Timmy

Timmy

This is Timmy. I met him in front of a church, somewhere near 38th st. and Park Ave. I don’t have a clue what the church is called. I remembered this church from a photo I took a long time ago with a plastic toy 35mm camera. It was of a statue of Jesus with vines climbing dramatically up the wall behind it. The statue is behind bars that I can squeeze my shot through and I took the same exact shot I did last time. I looked at the preview of it on my LCD….and…it was really boring…why did I do that? I have no idea. But then as I’m standing there puzzled by myself, this guy calls out to me. “Hey you know you can help yourself right in.” I respond, “No I’m alright, I’m not too into it.”
He looks at the camera in my hand and says, “You want to take a picture of me?”
“Really? Actually I would love that, thank you!”
*snap**snap*snap*
I shuffle through my pockets and fish out two dollars for him. He kindly accepts it and starts to explain to me that he is an Iraq Veteran. Standing up he reaches in his back pocket for his wallet and shows me this Veteran card of some sort.

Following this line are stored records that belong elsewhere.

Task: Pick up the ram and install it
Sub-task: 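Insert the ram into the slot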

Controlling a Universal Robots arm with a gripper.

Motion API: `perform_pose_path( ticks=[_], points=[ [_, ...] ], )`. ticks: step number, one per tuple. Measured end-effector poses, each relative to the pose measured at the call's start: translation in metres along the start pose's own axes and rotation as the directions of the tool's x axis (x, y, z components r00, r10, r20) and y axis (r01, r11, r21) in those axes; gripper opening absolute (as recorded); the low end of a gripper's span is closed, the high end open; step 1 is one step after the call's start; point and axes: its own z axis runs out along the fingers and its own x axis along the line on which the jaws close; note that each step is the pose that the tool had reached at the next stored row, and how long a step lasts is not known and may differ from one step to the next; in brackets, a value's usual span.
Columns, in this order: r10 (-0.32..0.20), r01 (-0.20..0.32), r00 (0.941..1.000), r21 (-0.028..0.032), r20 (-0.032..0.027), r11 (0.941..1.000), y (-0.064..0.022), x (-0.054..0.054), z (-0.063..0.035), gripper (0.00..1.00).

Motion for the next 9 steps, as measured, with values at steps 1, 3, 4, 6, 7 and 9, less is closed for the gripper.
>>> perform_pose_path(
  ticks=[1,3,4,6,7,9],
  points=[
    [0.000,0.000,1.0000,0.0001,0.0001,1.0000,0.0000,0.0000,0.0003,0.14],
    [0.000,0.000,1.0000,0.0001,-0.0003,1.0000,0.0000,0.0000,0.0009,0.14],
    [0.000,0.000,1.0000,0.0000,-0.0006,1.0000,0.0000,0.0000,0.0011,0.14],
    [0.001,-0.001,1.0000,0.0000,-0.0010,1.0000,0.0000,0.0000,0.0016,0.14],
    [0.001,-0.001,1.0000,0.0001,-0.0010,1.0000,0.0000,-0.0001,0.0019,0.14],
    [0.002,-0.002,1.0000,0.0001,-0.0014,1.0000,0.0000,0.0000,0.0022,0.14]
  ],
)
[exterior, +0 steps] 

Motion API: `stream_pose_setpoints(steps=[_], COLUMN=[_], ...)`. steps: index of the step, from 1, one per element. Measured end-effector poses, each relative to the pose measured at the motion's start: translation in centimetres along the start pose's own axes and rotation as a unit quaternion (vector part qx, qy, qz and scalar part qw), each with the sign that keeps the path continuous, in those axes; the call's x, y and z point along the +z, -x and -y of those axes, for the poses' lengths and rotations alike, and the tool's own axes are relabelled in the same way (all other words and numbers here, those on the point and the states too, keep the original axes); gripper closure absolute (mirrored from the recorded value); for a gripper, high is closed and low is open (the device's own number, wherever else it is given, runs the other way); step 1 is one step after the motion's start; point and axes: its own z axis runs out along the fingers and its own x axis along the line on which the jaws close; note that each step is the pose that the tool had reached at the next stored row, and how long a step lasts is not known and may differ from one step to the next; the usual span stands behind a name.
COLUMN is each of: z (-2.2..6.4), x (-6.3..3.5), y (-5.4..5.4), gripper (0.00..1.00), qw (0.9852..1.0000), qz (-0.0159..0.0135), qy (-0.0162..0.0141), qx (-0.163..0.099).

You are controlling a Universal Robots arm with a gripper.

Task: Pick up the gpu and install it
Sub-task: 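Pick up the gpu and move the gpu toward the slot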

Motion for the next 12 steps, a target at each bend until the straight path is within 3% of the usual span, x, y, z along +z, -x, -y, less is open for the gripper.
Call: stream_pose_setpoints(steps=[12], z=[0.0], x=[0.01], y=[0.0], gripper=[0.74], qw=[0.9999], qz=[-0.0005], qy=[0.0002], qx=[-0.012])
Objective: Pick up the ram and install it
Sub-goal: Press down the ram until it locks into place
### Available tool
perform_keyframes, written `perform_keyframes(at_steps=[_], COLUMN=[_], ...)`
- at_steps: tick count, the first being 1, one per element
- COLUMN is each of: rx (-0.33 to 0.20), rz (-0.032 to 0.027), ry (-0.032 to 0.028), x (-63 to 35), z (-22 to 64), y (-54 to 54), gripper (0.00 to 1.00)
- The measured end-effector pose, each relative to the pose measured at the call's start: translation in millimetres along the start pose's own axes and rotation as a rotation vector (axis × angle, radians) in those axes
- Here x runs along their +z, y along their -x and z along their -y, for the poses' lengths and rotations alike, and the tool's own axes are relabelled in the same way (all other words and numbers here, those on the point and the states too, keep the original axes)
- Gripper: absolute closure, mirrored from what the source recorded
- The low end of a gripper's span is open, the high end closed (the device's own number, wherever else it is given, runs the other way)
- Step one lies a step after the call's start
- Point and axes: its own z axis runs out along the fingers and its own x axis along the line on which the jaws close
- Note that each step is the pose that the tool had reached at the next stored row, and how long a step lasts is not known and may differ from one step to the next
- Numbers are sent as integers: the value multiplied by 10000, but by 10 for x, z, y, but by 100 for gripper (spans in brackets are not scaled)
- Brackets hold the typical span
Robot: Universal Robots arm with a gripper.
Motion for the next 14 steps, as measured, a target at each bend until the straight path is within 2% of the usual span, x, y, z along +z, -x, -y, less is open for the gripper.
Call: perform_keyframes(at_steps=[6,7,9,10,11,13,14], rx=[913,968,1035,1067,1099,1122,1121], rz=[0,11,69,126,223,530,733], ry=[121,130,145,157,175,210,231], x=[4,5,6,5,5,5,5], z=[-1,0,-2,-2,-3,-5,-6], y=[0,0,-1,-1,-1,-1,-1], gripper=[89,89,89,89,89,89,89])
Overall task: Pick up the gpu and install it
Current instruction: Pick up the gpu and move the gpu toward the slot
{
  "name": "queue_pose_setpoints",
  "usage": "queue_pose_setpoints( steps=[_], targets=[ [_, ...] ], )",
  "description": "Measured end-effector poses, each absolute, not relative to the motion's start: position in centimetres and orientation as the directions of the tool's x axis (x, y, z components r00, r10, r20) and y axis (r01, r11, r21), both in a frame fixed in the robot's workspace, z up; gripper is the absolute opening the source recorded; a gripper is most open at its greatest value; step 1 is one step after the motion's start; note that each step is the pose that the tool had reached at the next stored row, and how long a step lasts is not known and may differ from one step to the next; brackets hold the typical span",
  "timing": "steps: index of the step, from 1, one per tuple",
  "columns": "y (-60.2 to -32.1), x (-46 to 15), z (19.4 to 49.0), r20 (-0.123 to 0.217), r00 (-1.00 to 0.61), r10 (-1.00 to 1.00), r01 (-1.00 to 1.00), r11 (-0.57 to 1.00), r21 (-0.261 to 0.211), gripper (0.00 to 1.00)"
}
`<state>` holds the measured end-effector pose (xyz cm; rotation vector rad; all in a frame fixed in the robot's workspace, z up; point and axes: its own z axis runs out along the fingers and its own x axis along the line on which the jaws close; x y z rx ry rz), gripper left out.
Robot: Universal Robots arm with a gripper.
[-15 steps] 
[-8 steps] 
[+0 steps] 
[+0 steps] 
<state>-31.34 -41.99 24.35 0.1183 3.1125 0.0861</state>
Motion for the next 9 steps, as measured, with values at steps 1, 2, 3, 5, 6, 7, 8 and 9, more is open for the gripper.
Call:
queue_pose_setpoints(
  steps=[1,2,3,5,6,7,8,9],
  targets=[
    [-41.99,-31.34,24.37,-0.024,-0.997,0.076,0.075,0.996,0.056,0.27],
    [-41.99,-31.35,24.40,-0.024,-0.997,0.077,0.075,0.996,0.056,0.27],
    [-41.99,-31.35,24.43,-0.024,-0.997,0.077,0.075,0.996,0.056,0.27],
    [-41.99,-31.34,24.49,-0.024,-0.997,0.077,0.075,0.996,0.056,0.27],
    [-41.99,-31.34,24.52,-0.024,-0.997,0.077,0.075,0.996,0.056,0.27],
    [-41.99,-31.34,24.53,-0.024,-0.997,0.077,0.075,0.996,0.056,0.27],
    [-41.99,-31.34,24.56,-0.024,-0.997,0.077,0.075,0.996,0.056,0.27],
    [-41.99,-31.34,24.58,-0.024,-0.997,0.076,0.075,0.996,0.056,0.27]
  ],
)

I don’t have a clue if it’s authentic but by the looks of the inside of his wallet it seems like his life might be a bit chaotic or maybe just not very organized. It was filled with numbers, notes, cards, scraps, pictures, but no money. He starts to explain to me that he recently was diagnosed with prostate cancer. The doctor also said that his liver can’t survive another drop of alcohol. A scar in his liver is in need of a biopsy and he can get that looked at if he can get up north to a different shelter. He needs $20 to move his stuff from his current shelter to the new one.
I saw an honest man but wasn’t sure. There’s no way of being sure. But I thought I saw an honest man. Why? I don’t know…. His clothes were clean and warm winter sportswear. He has a cellphone “they” gave him. (What organization “they” is, I have no idea) Maybe I saw that he is accepting help. That he is SEEKING help.  That’s a bold step for people facing addiction to have to take. To face yourself and accept the fact that you are an addict and you need help.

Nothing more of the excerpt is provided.